*** Data to examine ***
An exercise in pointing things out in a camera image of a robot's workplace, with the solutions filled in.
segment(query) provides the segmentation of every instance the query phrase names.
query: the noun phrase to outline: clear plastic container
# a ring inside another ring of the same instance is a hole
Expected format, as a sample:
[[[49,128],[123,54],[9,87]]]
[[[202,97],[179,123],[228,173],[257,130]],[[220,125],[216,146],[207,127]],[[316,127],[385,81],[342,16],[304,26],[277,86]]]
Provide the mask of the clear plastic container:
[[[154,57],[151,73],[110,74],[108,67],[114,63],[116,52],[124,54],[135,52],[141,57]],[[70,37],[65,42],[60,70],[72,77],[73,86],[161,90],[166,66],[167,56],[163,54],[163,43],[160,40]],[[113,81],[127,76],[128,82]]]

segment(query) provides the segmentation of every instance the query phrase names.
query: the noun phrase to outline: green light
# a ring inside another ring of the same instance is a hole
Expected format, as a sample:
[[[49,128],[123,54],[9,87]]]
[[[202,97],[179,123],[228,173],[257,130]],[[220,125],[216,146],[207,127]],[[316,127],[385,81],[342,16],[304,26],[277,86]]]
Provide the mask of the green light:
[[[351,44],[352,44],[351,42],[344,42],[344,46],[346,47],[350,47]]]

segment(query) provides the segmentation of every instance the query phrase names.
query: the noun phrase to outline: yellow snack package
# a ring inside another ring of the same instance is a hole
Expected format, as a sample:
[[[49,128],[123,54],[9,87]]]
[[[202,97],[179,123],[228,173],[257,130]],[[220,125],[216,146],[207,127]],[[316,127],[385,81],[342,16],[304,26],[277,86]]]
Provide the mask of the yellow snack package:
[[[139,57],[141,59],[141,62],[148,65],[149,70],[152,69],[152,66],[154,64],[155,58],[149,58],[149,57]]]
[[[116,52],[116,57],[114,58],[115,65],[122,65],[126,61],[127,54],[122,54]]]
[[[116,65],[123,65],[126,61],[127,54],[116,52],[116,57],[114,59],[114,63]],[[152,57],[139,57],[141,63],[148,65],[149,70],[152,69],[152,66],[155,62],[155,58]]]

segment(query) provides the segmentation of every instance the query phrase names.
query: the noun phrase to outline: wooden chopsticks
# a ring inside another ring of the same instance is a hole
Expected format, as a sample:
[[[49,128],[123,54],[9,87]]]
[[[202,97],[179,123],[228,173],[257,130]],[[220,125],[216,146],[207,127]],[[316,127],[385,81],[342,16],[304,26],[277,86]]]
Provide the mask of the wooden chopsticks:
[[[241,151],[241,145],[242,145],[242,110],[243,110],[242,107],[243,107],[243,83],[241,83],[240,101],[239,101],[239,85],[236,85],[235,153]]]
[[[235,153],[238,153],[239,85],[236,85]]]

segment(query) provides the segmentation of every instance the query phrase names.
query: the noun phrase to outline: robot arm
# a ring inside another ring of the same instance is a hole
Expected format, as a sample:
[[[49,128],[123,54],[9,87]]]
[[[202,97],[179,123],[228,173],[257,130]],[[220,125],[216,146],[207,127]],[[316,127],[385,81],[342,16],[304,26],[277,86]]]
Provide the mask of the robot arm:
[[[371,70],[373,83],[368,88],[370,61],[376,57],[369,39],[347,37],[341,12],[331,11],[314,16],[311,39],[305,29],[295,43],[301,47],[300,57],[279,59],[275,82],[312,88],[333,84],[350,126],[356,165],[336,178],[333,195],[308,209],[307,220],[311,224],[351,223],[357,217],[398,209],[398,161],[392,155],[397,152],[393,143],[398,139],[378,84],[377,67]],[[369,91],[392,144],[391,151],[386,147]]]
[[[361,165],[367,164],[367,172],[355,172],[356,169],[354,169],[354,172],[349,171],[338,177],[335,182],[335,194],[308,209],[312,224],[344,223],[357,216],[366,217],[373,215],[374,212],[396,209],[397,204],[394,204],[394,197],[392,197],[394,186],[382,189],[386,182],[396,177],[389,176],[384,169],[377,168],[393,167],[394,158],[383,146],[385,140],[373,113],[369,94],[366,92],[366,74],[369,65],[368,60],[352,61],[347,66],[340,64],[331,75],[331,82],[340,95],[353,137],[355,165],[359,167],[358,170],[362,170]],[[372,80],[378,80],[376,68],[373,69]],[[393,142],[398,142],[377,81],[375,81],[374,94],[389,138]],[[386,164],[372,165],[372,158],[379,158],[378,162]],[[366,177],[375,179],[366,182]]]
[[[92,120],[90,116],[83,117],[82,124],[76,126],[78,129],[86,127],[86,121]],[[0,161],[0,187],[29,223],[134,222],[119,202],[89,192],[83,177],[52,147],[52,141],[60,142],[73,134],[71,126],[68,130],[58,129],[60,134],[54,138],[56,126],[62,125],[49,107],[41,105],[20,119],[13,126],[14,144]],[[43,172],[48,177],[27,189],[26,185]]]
*** End of Data to examine ***
● Exercise goal
Transcribe the records exactly as they appear.

● Expected answer
An exercise in pointing things out in a camera image of a robot's workplace, with the solutions filled in.
segment(query) provides the segmentation of every instance the query phrase names.
query: the noun phrase to outline: clear plastic container
# a ring inside another ring of the same instance is a hole
Expected format, as a sample:
[[[49,128],[123,54],[9,87]]]
[[[202,97],[179,123],[228,173],[257,130]],[[220,125],[216,146],[207,127]],[[316,127],[385,81],[342,16],[304,26],[277,86]]]
Provide the mask of the clear plastic container:
[[[154,57],[151,73],[110,74],[108,67],[114,63],[116,52],[124,54],[135,52],[141,57]],[[70,37],[65,42],[60,70],[72,77],[73,86],[161,90],[166,66],[167,56],[163,54],[163,43],[160,40]],[[113,81],[127,76],[128,82]]]

segment(query) provides the segmentation of every instance the query phrase names.
query: the noun phrase to outline: green light
# a ring inside another ring of the same instance is a hole
Expected format, as a sample:
[[[49,128],[123,54],[9,87]]]
[[[202,97],[179,123],[228,173],[257,130]],[[220,125],[216,146],[207,127]],[[316,127],[385,81],[342,16],[304,26],[277,86]]]
Provide the mask of the green light:
[[[351,44],[352,44],[351,42],[344,42],[344,46],[346,47],[350,47]]]

segment(query) provides the segmentation of every instance the query phrase names.
query: the noun phrase to outline: yellow snack package
# a ring inside another ring of the same instance is a hole
Expected format, as a sample:
[[[49,128],[123,54],[9,87]]]
[[[202,97],[179,123],[228,173],[257,130]],[[220,125],[216,146],[207,127]],[[316,127],[385,81],[342,16],[304,26],[277,86]]]
Provide the mask of the yellow snack package:
[[[139,57],[141,59],[141,62],[148,65],[149,70],[152,69],[152,66],[154,64],[155,58],[149,58],[149,57]]]
[[[116,52],[116,57],[114,58],[115,65],[122,65],[126,61],[127,54],[122,54]]]
[[[116,65],[123,65],[126,61],[127,54],[116,52],[116,57],[114,59],[114,63]],[[152,57],[139,57],[141,63],[148,65],[149,70],[152,69],[152,66],[155,62],[155,58]]]

segment(query) provides the segmentation of every instance the query phrase names.
query: the noun phrase to outline: wooden chopsticks
# a ring inside another ring of the same instance is a hole
Expected format, as a sample:
[[[49,128],[123,54],[9,87]]]
[[[202,97],[179,123],[228,173],[257,130]],[[220,125],[216,146],[207,127]],[[316,127],[385,81],[342,16],[304,26],[277,86]]]
Provide the mask of the wooden chopsticks:
[[[241,151],[241,145],[242,145],[242,110],[243,110],[242,107],[243,107],[243,83],[241,83],[240,101],[239,101],[239,85],[236,85],[235,153]]]
[[[235,153],[238,153],[239,85],[236,85]]]

segment(query) provides the segmentation of every instance the query phrase names.
query: the noun phrase to outline: robot arm
# a ring inside another ring of the same instance is a hole
Expected format, as a sample:
[[[49,128],[123,54],[9,87]]]
[[[202,97],[179,123],[228,173],[257,130]],[[220,125],[216,146],[207,127]],[[316,127],[385,81],[342,16],[304,26],[277,86]]]
Provide the mask of the robot arm:
[[[371,70],[373,83],[368,88],[370,61],[376,57],[369,39],[347,37],[341,12],[331,11],[314,16],[311,39],[305,29],[295,43],[301,47],[300,57],[279,59],[275,82],[312,88],[333,84],[350,126],[356,165],[336,178],[333,195],[308,209],[307,220],[311,224],[351,223],[357,217],[398,209],[398,161],[392,155],[397,152],[393,143],[398,139],[378,84],[377,67]],[[369,91],[392,144],[391,151],[386,147]]]
[[[361,165],[367,164],[367,172],[355,172],[356,169],[354,169],[354,172],[349,171],[338,177],[335,182],[335,194],[308,209],[312,224],[344,223],[357,216],[366,217],[373,215],[374,212],[396,209],[397,204],[394,204],[394,197],[392,197],[394,186],[382,189],[386,182],[396,177],[389,176],[384,169],[377,168],[393,167],[394,158],[383,146],[385,140],[373,113],[369,94],[366,92],[366,74],[369,65],[368,60],[352,61],[347,66],[340,64],[331,75],[331,82],[340,95],[353,137],[355,165],[359,167],[358,170],[362,170]],[[372,80],[378,80],[376,68],[373,69]],[[393,142],[398,142],[377,81],[375,81],[374,94],[389,138]],[[386,164],[372,165],[372,158],[379,158],[378,162]],[[366,177],[375,179],[366,182]]]
[[[92,120],[90,116],[83,117],[82,124],[76,126],[78,129],[86,127],[86,121]],[[0,161],[0,187],[29,223],[134,222],[119,202],[89,192],[83,177],[52,147],[52,141],[60,142],[73,134],[71,126],[68,130],[58,129],[60,134],[54,138],[56,126],[62,125],[49,107],[41,105],[20,119],[13,126],[14,144]],[[43,172],[48,177],[27,189],[26,185]]]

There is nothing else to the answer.